On the one hand, you could say not at all. The basic dynamic and voice of the three major news networks—Fox News editorially on the right, MSNBC on the left, CNN trying to find an audience for nonpartisan hosts—is the same, as are the forces driving the business. (For instance, that CNN rises at times of major breaking news, but flounders to keep viewers at other times.) 

But in a way, the fact that CNN, in particular, is trying so hard to make the 100-days-marker an event is itself a sign of how the Obama era has affected cable news. Basically, CNN is trying to make this arbitrary calendar marker into something that looks like an election night. Why? Because last year, where there were actual election nights, CNN was cleaning up. Now, CNN not only remains behind Fox, but in April ratings numbers that just came out, it is also—as it was in the first quarter of the year—behind MSNBC in primetime (among the 25-to-54-year-old viewers who determine cable-news ad rates). Oh, also: it was behind its little-sibling channel, HLN. In primetime’s key demo, CNN is now fourth. Fourth

Again, as I said, this is a dynamic we’ve seen repeatedly over the past decade: CNN has fallen back in slow news periods and zig-zagged on strategies to deal with it—more news! more opinion! more news, but with “attitude”! But relatively speaking, CNN is in its biggest primetime hole yet. 

Fine, but what does this have to do with Obama?
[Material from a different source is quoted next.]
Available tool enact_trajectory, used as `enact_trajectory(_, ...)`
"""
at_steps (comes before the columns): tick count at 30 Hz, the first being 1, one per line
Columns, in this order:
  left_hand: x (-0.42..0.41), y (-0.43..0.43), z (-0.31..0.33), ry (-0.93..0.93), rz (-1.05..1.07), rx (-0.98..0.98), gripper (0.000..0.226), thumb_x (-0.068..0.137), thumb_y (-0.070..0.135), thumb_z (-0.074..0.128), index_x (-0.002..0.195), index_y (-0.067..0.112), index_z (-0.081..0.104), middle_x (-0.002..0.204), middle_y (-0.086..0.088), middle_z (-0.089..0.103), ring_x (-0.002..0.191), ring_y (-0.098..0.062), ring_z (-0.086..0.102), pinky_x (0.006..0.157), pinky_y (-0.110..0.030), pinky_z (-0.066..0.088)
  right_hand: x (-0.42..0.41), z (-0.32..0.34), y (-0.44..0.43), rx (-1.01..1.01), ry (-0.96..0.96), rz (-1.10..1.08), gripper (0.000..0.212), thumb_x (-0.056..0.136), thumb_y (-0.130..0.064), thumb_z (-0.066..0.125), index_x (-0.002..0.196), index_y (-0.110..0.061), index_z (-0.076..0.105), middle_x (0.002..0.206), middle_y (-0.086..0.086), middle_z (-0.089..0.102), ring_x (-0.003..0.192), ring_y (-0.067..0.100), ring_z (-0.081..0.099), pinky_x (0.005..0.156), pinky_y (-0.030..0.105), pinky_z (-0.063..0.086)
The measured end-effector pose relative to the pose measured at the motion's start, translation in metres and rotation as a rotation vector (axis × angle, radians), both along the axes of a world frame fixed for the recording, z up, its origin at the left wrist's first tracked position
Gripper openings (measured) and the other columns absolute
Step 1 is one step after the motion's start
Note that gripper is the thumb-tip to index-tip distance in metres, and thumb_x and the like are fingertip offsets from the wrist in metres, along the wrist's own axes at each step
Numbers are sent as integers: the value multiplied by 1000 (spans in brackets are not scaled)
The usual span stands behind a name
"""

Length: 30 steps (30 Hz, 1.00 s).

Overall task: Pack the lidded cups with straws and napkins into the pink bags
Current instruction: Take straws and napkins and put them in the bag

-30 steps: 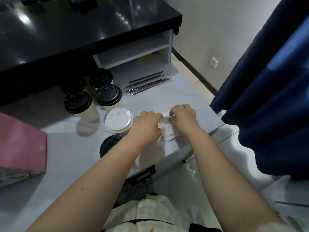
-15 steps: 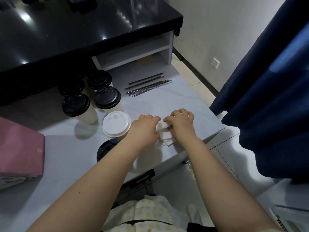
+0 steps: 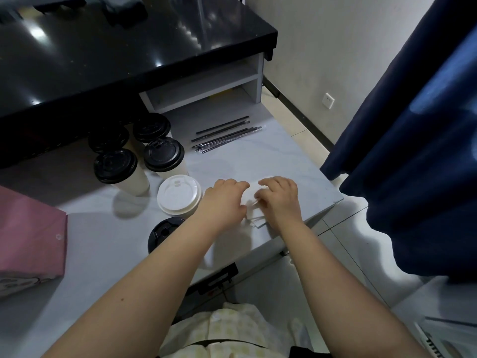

Maybe not a lot, directly. But Obama’s electoral victory, and his current dominance of politics, seems to be exacerbating the existing cable-news trends. There may be procedural fights in Washington, but in essence, Obama and the Democrats control everything. Everything. While there have been flare-ups about this compromise here and that one there, essentially Obama has gotten his agenda through as he’s wanted. (Compare that with, say, the Clinton administration’s health care experience in 1994.) 

What does that mean for cable news? It means that, side issues aside, the big-picture question of Will Obama be able to do what he wants? has been relatively suspense-less. Therefore, the question driving 24-hour news instead becomes Should Obama be able to do what he wants? And the “should” question necessarily gives the advantage to the networks with the more popular opinion hosts, as opposed to the straight-news coverage that still draws people to CNN during elections or disasters, when they’re looking for raw information. 

Of course, this trend in cable news is part of a larger polarization of American political discussion that cable news alone is not responsible for. But you only need to look at the networks, and the particular hosts, whose fortunes have improved since Obama was sworn in. Glenn Beck, for instance, came on the air at Fox the same week Obama moved in to the White House. Beck’s a talented broadcaster, but he seriously owes Obama something like a 10% agent’s fee. An electoral minority is still a mighty cable audience, especially if it’s wound up from its marginalization in Washington. 

Obama’s political might right now, in other words, doesn’t mean there’s no news—far from it. But it means that there’s the kind of news that benefits Fox and MSNBC’s political hosts. And with Arlen Specter’s defection to the Dems, that dominance looks like it will be even stronger in the near-term future. Which means that, if anyone should be more peeved than Michael Steele about Specter’s move, it should be CNN. The next 100 days may not be too kind to it either.